ICRIER (Singh & Gulati, 2025) estimates annual emissions from rice cultivation at 144 MT CO2 eq, driven by methane from flooded fields, nitrous oxide from fertilisers, residue burning, and CO2 from groundwater pumping. Punjab and Haryana are the worst offenders, emitting 4,945 and 4,250 kg CO2 eq per hectare respectively—yet procurement continues to favour them. This is irrational. The procurement system must pivot eastward, towards Uttar Pradesh, Bihar, and West Bengal, where rice cultivation is more sustainable and emissions are lower.

Restricting FCI purchases to buffer-stock levels would also free up capital to fund minimum support price operations for pulses and oilseeds, which are nutritionally vital climate-friendly crops that deserve the centre stage in India’s food policy. Punjab and Haryana must be incentivised to diversify. The current `17,500-per-hectare support for crop diversification should be doubled to `35,000. This is fiscally feasible, as savings from reduced fertiliser and power subsidies can be redirected to farmers.

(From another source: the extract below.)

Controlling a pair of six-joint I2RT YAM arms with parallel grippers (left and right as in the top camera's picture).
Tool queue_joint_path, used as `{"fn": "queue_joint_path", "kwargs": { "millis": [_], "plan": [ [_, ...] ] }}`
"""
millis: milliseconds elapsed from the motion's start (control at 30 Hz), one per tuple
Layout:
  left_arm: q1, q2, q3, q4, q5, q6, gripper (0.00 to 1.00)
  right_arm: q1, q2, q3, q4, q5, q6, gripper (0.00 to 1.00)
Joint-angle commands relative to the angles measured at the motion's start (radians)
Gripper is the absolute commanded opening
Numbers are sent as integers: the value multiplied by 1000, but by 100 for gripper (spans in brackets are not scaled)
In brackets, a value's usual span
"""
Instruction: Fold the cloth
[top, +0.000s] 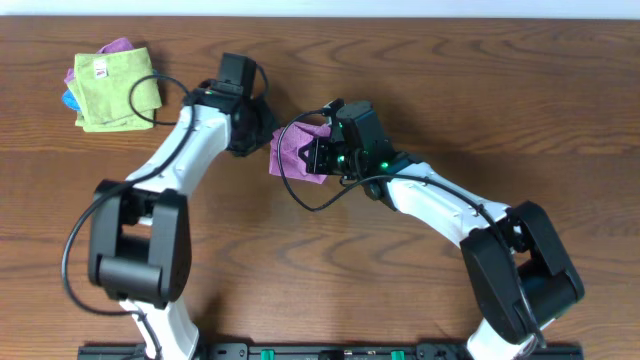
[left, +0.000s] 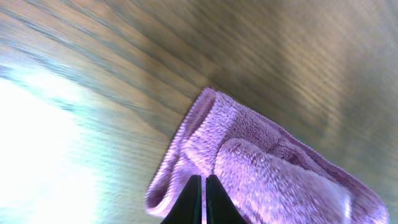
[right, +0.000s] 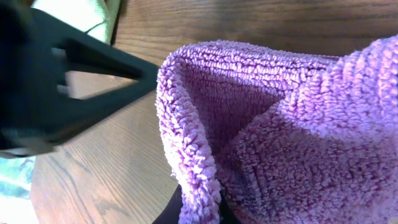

The Paris Agreement offers India another lever. Article 6.4 establishes a global carbon market, enabling nations to trade credits as they chase climate targets. For India, this is a strategic opportunity. High-cost mitigation projects could be financed through bilateral deals, with India exporting carbon credits and importing climate finance. Low-cost options, meanwhile, should be retained domestically to accelerate progress towards national goals.

Yes, India must continue to demand fair climate finance under Article 9.1. But it must also invest aggressively in decarbonisation and resilience at home. That is the true economic race of our time and India cannot afford to lag.